◆ Instructions to follow ◆
In the lines below, look for "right". Copy each line where it appears.

◆ Source material ◆
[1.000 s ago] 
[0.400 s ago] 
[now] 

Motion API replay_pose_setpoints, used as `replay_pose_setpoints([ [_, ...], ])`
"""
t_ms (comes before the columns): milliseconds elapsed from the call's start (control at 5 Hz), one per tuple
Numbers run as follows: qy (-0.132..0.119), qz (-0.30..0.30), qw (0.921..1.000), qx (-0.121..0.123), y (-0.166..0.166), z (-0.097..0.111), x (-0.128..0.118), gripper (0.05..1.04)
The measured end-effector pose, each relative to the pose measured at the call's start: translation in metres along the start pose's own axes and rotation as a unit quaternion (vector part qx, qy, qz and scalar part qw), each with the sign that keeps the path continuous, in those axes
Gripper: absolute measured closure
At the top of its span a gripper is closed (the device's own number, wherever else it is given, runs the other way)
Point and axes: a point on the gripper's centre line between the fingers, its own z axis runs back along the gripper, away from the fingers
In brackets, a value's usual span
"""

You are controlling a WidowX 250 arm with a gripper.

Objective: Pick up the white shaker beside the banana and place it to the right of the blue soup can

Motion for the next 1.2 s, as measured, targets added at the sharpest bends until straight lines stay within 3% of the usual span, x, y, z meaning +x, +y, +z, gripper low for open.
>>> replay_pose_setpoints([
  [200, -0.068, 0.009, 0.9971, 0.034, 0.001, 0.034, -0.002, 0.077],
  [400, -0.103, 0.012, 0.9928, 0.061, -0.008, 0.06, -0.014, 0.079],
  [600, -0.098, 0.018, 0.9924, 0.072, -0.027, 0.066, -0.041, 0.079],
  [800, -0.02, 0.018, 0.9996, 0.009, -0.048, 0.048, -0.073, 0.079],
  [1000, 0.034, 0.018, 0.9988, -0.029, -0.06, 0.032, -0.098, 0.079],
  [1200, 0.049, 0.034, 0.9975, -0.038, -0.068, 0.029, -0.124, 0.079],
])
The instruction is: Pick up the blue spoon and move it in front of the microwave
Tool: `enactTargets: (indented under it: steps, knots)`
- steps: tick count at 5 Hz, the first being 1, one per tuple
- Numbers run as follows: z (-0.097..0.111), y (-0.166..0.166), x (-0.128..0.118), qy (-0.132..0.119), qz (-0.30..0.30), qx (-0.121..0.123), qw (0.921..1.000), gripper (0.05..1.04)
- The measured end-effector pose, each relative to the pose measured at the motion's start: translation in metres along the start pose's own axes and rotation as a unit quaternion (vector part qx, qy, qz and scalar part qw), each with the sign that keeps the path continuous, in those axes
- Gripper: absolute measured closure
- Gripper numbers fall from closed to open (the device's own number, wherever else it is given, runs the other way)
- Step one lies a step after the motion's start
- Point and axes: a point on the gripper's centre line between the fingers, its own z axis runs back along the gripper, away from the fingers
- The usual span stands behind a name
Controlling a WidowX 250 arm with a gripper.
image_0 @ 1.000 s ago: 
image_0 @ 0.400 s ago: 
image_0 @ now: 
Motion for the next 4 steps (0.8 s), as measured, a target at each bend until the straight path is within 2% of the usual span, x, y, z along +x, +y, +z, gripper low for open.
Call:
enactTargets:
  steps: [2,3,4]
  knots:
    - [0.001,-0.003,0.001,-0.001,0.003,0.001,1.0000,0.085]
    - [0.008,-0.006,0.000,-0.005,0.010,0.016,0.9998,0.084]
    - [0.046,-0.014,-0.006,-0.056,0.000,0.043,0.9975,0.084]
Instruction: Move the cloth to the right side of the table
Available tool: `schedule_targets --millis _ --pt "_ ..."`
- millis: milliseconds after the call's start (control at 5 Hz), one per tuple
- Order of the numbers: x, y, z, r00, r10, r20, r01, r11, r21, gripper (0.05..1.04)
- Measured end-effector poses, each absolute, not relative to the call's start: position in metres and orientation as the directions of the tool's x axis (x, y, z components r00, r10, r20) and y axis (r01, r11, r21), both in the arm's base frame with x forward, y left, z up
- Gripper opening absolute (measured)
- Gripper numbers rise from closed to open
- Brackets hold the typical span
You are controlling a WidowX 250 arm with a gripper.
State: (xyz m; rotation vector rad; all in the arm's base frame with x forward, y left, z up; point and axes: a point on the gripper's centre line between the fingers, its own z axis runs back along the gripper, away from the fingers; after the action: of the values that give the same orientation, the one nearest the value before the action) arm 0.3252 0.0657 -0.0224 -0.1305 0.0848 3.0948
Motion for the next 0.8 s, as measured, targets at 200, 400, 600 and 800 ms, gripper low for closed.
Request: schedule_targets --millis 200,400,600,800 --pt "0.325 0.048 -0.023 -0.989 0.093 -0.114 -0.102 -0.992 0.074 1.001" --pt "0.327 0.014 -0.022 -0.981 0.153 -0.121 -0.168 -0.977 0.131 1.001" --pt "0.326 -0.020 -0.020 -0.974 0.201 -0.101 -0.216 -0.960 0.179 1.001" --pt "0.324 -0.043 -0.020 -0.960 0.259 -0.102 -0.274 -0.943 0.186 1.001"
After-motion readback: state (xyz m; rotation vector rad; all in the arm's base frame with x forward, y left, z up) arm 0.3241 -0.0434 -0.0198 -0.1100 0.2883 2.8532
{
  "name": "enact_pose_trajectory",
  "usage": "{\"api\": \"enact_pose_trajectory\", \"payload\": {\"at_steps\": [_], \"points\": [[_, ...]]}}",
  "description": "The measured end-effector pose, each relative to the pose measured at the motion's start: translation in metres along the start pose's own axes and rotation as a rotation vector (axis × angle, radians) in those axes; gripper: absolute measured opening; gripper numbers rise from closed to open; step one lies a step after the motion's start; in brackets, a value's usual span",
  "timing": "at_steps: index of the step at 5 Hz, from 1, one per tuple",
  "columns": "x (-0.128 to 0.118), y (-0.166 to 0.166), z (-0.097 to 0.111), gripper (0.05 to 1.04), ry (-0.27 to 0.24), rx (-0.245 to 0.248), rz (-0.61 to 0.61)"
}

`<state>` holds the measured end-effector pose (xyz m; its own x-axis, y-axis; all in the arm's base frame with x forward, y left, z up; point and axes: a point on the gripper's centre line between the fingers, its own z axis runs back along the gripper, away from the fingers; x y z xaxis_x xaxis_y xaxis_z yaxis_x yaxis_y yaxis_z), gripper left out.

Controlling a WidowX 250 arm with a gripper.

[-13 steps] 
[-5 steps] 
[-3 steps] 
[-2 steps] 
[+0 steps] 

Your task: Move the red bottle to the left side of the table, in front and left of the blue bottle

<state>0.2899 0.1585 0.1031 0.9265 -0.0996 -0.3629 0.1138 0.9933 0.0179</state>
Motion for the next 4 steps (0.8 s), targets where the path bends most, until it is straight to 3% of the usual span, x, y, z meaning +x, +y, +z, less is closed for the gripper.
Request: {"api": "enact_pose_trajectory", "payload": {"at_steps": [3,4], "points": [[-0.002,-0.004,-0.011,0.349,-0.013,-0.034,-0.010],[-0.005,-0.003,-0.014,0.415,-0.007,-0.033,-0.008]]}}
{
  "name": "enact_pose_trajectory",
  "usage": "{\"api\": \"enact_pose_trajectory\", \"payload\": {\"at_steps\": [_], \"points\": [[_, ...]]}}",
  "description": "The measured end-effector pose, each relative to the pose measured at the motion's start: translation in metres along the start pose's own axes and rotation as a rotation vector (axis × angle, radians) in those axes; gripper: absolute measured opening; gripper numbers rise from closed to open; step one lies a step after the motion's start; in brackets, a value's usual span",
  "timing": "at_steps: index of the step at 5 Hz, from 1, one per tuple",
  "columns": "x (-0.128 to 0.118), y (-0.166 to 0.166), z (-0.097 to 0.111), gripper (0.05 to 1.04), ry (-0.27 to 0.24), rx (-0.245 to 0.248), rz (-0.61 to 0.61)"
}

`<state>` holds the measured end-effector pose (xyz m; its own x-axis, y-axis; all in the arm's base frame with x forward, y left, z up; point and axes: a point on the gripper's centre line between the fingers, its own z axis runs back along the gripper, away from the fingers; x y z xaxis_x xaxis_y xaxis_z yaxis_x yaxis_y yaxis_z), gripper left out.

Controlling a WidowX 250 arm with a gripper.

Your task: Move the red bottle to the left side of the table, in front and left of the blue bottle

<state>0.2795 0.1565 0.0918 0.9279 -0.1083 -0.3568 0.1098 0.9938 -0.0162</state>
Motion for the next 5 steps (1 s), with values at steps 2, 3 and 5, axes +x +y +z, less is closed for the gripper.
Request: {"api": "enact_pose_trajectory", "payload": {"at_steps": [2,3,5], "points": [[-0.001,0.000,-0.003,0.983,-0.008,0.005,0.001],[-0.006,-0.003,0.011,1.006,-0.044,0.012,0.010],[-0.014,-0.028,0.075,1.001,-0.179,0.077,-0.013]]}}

◆ Output of the exercise ◆
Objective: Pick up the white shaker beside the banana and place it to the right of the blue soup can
Instruction: Move the cloth to the right side of the table

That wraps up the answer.